■ **Brief**: When you find the line with "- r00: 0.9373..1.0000" among the records below, reproduce it and each line after it exactly, ending with the line with "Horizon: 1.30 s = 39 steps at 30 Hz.".

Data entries
====

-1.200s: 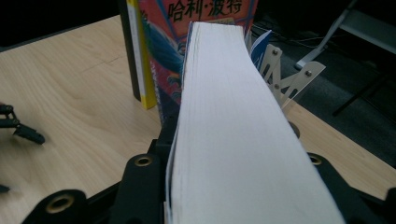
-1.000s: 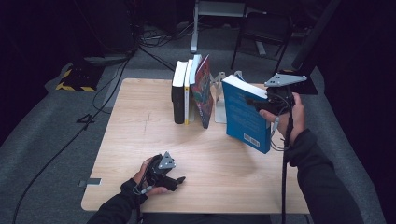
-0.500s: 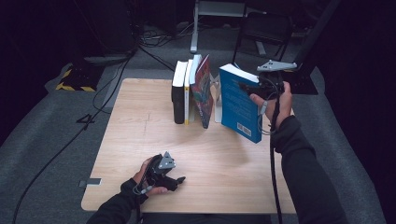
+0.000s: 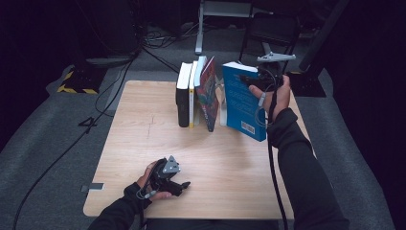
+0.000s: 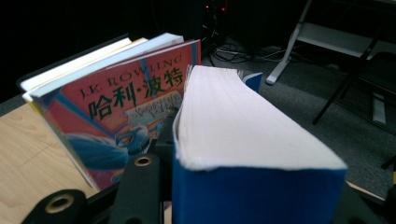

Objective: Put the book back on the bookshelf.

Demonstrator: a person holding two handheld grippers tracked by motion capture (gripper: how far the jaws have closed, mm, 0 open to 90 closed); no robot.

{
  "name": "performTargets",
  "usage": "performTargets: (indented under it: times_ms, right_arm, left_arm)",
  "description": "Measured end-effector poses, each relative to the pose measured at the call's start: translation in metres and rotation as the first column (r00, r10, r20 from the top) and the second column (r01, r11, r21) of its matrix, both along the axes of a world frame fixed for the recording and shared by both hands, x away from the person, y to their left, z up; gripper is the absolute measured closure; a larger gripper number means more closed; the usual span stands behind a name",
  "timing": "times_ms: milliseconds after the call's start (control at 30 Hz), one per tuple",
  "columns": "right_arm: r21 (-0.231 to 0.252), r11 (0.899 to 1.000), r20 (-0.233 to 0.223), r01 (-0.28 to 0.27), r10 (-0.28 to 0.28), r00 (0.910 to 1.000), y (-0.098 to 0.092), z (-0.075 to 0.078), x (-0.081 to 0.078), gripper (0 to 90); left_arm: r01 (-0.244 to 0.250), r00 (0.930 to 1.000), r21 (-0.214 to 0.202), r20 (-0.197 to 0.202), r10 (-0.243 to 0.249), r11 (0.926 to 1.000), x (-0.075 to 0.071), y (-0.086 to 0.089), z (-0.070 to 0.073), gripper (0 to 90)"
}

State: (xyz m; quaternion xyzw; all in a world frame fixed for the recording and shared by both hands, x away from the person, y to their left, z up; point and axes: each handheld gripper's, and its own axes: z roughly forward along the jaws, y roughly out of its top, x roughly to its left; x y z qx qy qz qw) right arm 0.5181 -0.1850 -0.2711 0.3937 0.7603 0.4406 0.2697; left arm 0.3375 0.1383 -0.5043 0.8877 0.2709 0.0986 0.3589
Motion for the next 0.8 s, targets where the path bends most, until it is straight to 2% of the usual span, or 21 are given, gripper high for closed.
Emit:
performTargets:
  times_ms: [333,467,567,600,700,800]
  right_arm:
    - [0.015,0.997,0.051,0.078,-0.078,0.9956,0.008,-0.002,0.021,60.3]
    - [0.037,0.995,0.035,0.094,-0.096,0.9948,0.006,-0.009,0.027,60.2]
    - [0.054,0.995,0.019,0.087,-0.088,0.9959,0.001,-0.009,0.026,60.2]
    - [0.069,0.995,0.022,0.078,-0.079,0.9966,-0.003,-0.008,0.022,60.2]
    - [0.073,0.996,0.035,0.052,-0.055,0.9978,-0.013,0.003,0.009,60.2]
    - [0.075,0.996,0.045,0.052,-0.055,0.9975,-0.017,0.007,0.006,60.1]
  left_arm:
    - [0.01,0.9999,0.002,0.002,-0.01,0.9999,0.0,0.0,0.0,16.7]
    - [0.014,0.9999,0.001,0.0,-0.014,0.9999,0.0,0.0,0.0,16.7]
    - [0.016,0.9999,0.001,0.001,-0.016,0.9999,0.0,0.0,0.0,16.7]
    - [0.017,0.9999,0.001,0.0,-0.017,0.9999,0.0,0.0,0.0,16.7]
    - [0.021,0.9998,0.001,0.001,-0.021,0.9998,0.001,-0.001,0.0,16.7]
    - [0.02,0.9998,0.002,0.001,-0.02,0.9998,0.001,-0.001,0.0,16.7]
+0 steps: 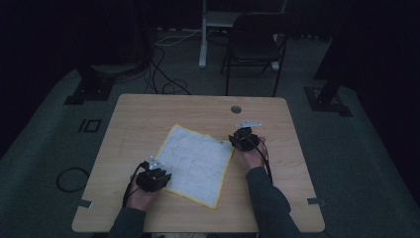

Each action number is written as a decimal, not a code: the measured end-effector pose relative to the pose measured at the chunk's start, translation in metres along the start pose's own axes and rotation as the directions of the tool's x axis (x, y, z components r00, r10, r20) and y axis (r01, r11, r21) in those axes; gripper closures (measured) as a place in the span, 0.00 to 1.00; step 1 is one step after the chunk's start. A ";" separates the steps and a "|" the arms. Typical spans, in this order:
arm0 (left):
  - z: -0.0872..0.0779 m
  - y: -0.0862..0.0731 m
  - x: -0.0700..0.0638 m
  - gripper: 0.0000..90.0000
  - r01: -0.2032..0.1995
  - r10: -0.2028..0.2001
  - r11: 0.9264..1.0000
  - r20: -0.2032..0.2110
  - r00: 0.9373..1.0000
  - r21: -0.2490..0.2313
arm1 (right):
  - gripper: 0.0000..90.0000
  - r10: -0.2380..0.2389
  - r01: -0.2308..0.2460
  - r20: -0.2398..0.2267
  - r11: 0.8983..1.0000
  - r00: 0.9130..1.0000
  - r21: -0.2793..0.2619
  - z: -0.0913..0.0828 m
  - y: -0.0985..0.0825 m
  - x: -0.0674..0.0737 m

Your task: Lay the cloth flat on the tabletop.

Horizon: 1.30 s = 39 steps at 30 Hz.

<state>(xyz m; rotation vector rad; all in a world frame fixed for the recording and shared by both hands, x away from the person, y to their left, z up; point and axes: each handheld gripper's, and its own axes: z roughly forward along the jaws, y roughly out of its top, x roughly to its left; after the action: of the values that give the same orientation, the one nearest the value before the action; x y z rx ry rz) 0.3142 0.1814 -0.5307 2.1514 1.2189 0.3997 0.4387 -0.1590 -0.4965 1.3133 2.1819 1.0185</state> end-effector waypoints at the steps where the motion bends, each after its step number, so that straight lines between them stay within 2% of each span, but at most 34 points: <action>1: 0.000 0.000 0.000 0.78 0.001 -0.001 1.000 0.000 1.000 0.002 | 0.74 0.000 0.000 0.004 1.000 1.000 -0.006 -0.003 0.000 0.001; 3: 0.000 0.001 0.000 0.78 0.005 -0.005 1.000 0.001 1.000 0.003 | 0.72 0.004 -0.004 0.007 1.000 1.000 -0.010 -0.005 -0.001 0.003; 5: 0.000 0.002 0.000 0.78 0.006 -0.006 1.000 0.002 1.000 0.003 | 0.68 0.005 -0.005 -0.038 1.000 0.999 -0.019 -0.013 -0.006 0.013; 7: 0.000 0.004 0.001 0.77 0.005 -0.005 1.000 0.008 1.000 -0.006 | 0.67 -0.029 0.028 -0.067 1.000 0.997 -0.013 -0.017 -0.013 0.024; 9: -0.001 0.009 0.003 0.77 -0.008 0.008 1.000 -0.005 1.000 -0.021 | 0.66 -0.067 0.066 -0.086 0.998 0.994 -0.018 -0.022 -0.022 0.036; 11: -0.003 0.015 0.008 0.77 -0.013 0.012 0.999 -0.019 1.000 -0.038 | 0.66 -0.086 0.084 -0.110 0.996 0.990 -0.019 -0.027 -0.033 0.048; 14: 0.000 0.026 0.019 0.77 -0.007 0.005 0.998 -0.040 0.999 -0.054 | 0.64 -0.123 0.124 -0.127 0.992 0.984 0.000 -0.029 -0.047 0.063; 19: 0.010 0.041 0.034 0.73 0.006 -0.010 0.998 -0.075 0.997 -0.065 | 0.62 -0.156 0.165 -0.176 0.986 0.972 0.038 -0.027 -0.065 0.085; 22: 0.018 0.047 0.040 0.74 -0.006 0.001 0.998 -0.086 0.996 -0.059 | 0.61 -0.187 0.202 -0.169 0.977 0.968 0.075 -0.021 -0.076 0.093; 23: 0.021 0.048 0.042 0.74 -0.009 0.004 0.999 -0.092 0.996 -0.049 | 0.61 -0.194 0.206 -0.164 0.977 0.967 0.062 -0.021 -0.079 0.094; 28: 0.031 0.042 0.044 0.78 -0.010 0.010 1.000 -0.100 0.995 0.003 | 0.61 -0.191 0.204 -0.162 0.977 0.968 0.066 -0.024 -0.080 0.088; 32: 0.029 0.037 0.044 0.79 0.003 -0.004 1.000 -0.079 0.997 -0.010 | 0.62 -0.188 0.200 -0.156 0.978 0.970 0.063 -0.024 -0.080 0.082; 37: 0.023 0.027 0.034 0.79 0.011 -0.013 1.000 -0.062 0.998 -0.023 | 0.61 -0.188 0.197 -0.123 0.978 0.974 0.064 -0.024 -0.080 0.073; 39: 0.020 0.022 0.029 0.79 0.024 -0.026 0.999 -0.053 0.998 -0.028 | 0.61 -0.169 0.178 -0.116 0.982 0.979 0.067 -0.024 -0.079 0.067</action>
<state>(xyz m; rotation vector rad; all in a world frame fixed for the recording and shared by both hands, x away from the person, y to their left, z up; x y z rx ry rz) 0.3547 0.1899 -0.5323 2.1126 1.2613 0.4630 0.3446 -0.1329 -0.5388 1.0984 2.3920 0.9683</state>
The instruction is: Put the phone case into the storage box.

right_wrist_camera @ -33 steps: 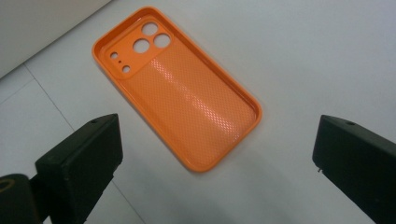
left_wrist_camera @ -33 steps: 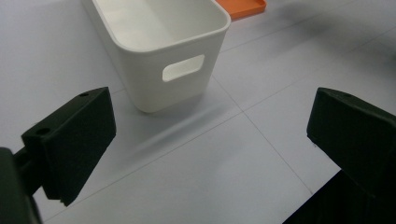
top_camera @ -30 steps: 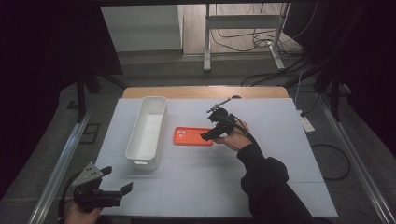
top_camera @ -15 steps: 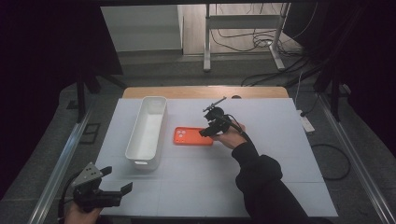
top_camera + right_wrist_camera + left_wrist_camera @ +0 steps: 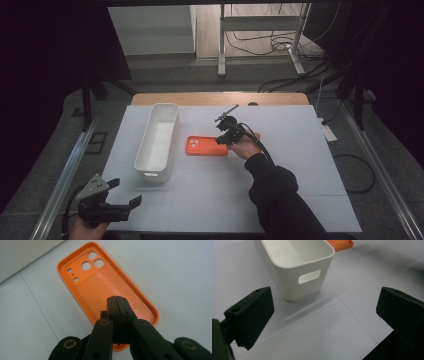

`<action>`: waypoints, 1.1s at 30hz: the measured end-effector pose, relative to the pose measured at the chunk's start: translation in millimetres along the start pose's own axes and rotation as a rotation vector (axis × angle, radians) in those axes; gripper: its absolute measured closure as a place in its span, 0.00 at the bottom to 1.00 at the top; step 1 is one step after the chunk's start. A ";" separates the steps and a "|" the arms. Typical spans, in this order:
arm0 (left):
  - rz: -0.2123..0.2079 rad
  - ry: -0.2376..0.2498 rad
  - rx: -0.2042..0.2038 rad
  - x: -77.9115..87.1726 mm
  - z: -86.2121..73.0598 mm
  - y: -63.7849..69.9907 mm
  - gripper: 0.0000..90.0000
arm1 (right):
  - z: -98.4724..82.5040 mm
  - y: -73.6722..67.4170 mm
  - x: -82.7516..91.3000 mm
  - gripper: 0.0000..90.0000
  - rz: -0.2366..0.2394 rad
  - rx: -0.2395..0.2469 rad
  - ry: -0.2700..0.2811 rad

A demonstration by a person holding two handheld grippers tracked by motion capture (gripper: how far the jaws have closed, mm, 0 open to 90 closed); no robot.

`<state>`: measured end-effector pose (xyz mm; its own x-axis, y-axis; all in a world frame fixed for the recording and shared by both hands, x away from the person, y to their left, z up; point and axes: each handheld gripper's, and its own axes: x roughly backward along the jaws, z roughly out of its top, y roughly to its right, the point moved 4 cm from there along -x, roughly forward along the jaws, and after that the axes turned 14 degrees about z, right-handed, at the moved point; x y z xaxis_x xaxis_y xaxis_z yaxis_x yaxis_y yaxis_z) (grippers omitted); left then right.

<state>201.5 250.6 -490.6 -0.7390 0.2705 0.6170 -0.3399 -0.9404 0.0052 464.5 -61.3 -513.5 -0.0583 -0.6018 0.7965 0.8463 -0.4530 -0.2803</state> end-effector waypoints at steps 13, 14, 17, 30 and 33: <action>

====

■ **Written solution**:
  - r00: 0.9373..1.0000
  - r21: -0.2490..0.2313
arm1 (right):
  - gripper: 0.0000..90.0000
  - r10: -0.2380..0.2389
  - r01: -0.2308..0.2460
  - r20: -0.2398..0.2267
  - r11: 0.8983..1.0000
  - r00: 0.9130..1.0000
  - r21: -0.2793..0.2619
  - z: -0.0913..0.0828 m
  - y: -0.0985..0.0825 m
  - x: -0.0674..0.0737 m

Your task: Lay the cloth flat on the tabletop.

Horizon: 1.30 s = 39 steps at 30 Hz.

That wraps up the exercise.